Queen so greatly missed, says Camilla in first speech as Queen Consort

Camilla, the Queen Consort, has paid tribute to her "greatly missed" mother-in-law, Queen Elizabeth II, in her first speech in the role.

Speaking at a Buckingham Palace reception, the Queen Consort said she and the King had "drawn immense comfort" from messages they received after the late Queen's death.

Her late Majesty, Britain's longest-serving monarch, died in September.

It is the first time Camilla has spoken publicly in her role as Queen Consort.

Camilla, who was addressing winners of the Queen's Commonwealth Essay Competition, said: "I cannot begin without paying tribute to my dear mother-in-law, Her late Majesty, who is much in our thoughts today and who is so greatly missed by us all.

"Over the past few months, my husband and I have drawn immense comfort from the messages of condolence that we have received, and continue to receive, from the four corners of the world.

"They have reminded us that the written word has a unique ability to connect, to heal, to reassure and to offer hope, even in the midst of grief."

The essay competition has been described as the world's oldest international writing competition for schools. This year it received more than 26,000 entries, with winners from New Zealand, Australia, India and the United Kingdom.

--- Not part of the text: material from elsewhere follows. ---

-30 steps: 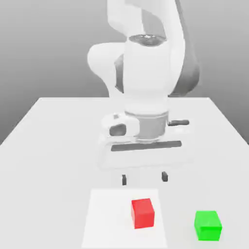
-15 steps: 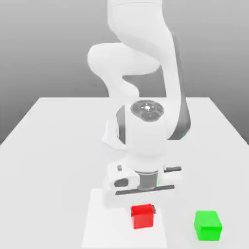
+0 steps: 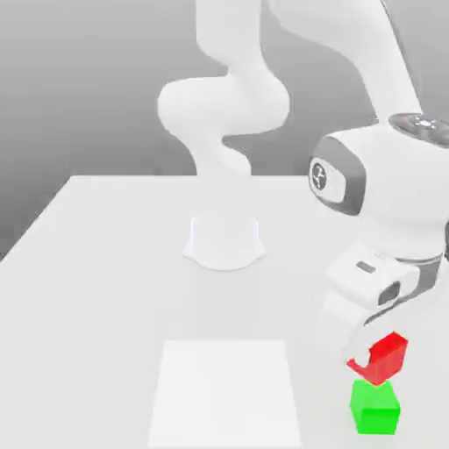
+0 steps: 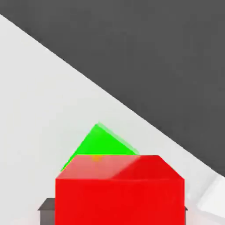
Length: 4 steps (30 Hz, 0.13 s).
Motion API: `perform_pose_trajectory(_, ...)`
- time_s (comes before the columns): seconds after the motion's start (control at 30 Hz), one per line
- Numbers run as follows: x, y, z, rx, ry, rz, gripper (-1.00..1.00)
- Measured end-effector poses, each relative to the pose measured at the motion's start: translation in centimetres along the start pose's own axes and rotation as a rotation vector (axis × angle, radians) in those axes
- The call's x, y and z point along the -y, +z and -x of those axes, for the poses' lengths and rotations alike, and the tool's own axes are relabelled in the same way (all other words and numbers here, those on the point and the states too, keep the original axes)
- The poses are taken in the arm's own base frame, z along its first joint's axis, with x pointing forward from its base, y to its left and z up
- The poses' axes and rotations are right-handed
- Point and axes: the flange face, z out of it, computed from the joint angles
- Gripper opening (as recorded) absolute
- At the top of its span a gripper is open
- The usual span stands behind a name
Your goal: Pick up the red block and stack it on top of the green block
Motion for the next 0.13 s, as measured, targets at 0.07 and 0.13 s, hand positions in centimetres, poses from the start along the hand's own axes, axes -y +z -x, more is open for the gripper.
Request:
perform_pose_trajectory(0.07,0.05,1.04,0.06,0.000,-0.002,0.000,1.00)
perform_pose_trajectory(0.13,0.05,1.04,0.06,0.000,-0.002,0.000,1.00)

The reception took place at Buckingham Palace

Singer Alexandra Burke and former Spice Girl Geri Horner were also at the reception

The Queen Consort also spoke of the late monarch's "enduring love of the Commonwealth". The Queen was patron of the Royal Commonwealth Society, which organises the essay competition, since 1952.

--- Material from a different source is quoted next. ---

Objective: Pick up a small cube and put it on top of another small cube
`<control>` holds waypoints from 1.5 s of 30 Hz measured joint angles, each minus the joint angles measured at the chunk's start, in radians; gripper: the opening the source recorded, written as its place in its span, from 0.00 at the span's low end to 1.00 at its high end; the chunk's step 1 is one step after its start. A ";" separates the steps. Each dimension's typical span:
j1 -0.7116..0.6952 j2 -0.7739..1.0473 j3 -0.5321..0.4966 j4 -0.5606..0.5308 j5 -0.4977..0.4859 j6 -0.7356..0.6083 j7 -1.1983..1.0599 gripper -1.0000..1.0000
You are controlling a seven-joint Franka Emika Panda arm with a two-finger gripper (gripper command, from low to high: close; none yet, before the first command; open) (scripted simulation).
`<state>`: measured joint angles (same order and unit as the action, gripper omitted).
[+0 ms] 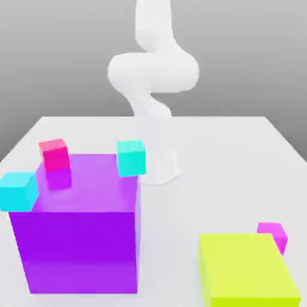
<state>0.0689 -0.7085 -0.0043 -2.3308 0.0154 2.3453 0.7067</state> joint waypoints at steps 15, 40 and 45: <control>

"It was on this date, 17th November, that Queen Elizabeth I came to the throne, in 1558. She once said of herself that, while she was aware of the merits of the monarchs who had preceded her, 'you never had any that will love you better'," she said.

"A description that might just as well apply to Queen Elizabeth II and her enduring love for the Commonwealth."

The essay competition sees young people from the Commonwealth - an association of 56 countries, almost all of which were former British colonies - share their thoughts and experiences on key global issues.

Camilla is known for her love of reading and holds more than six patronages related to literature.

She added: "All of us are bound together by a profound appreciation of the written word and of our Commonwealth.

"This wonderful, extraordinary, richly diverse association of independent and equal nations, and friends, is, truly, 'ours', belonging to each one of us, and the connections between us run deep."